§ **What this task involves**
Once you find the line containing "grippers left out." in the data below, copy it and each following line exactly, up to and including the line containing "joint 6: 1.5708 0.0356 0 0", and nothing else.

§ **Data below**

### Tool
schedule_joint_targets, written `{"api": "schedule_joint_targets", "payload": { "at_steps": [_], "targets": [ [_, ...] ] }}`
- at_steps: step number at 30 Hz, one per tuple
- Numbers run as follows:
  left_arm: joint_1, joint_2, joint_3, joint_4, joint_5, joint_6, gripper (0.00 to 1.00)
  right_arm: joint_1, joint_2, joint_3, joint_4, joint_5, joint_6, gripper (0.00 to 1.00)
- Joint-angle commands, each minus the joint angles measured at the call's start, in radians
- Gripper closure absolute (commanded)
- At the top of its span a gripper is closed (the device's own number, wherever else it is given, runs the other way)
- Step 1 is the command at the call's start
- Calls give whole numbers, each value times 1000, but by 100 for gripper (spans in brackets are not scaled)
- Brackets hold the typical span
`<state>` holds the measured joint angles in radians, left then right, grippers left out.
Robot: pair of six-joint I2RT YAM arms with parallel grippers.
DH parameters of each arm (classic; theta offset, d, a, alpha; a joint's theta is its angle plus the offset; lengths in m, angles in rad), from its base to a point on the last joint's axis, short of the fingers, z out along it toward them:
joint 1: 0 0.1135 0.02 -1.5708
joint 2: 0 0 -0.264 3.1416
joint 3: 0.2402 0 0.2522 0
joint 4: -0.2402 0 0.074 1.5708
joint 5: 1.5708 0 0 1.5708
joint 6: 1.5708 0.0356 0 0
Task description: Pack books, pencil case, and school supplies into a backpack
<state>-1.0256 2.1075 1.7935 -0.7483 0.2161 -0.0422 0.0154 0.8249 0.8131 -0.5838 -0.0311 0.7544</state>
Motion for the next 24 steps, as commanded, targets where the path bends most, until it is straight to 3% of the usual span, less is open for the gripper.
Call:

§ **Solved problem**
`<state>` holds the measured joint angles in radians, left then right, grippers left out.
Robot: pair of six-joint I2RT YAM arms with parallel grippers.
DH parameters of each arm (classic; theta offset, d, a, alpha; a joint's theta is its angle plus the offset; lengths in m, angles in rad), from its base to a point on the last joint's axis, short of the fingers, z out along it toward them:
joint 1: 0 0.1135 0.02 -1.5708
joint 2: 0 0 -0.264 3.1416
joint 3: 0.2402 0 0.2522 0
joint 4: -0.2402 0 0.074 1.5708
joint 5: 1.5708 0 0 1.5708
joint 6: 1.5708 0.0356 0 0

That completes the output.